Vitali Klitschko received a challenge from Dereck Chisora but still won a one-sided decision to retain his WBC heavyweight title Saturday in Munich, Germany.
Chisora (15-3, 9 knockouts) fought a spirited fight, attacking his much taller and more-experienced opponent from beginning to end and landing more blows than the big Ukrainian is accustomed to.
However, Klitschko (44-2, 40 KOs) clearly outworked his British rival – primarily with a stiff right – to win the majority of the rounds. The judges scored it 118-110, 118-110 and 119-111, meaning Chisora won only a few rounds. THE RING scored it 118-110 for Klitschko.
Klitschko threw relatively few jabs, a punch with which he normally sets up his big right. The obvious question was whether he injured his left hand either before or during the fight.
He spoke cryptically about it immediately afteward.

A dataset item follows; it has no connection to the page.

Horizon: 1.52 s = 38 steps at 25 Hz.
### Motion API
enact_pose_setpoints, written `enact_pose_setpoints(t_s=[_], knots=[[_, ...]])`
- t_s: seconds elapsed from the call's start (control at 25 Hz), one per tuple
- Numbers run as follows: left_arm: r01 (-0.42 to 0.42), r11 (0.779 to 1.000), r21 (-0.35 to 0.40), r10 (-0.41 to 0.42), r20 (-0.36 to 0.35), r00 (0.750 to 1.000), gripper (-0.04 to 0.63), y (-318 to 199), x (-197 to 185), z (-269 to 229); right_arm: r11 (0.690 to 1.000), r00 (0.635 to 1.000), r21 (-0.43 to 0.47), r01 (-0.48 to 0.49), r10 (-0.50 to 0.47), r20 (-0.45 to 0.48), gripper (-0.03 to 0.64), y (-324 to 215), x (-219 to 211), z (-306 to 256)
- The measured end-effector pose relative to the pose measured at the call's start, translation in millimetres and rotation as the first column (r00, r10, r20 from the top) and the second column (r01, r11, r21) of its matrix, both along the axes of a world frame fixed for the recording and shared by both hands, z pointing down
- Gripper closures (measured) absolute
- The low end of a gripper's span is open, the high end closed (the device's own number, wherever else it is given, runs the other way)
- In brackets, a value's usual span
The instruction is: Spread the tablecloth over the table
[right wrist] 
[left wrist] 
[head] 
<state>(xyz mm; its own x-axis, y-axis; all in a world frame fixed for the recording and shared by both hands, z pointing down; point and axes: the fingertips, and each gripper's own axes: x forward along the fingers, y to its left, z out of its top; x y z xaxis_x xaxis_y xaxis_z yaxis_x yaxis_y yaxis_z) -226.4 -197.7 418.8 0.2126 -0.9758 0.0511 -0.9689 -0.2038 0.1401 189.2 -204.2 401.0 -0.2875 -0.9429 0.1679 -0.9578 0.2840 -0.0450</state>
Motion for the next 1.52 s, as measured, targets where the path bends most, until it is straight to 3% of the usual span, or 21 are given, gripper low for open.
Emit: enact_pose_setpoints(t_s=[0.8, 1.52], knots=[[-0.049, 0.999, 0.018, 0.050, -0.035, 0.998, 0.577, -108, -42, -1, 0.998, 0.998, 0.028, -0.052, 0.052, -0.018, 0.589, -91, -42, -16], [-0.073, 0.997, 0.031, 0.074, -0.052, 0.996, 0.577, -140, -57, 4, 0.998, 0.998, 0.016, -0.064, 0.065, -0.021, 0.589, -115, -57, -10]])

“I fought with my right hand,” he said. “I’m not ready to talk about it. It’s not excuses because I really wanted to knock him out very much.”
Without a consistent jab, Klitschko controlled the fight with his busy and hard right, which he landed consistently even if he never seriously hurt Chisora.
Klitschko seemed to be frustrated in spite of the victory.
“It was not a perfect performance,” he said. “… I fought against him just with a right hand. But, anyway, it was a good performance from Chisora. He had good movement. It’s very difficult to hit him.”
He went on: “I saw every punch from Chisora. He’s a little bit slow. If Chisora was much faster, then I might’ve had a problem. I saw almost every punch.”
Klitschko, 40, has now successfully defended his belt eight times and has won 12 consecutive fights. His last loss was a sixth-round TKO to Lennox Lewis in 2003, a fight stopped because Klitschko was cut.
Chisora is in the unusual position of being 1-3 in his last four fights but enhancing his reputation.
Most obsevers believe he was robbed when he lost a split decision to Robert Helenius in December. And he might’ve given Klitschko more trouble than any opponent since Klitschko returned from his hiatus in 2008.
Chisora said he didn’t execute his game plan.
“We wanted to work instead,” he said. “When I got inside, though, I wasn’t working. Experience beat me today.”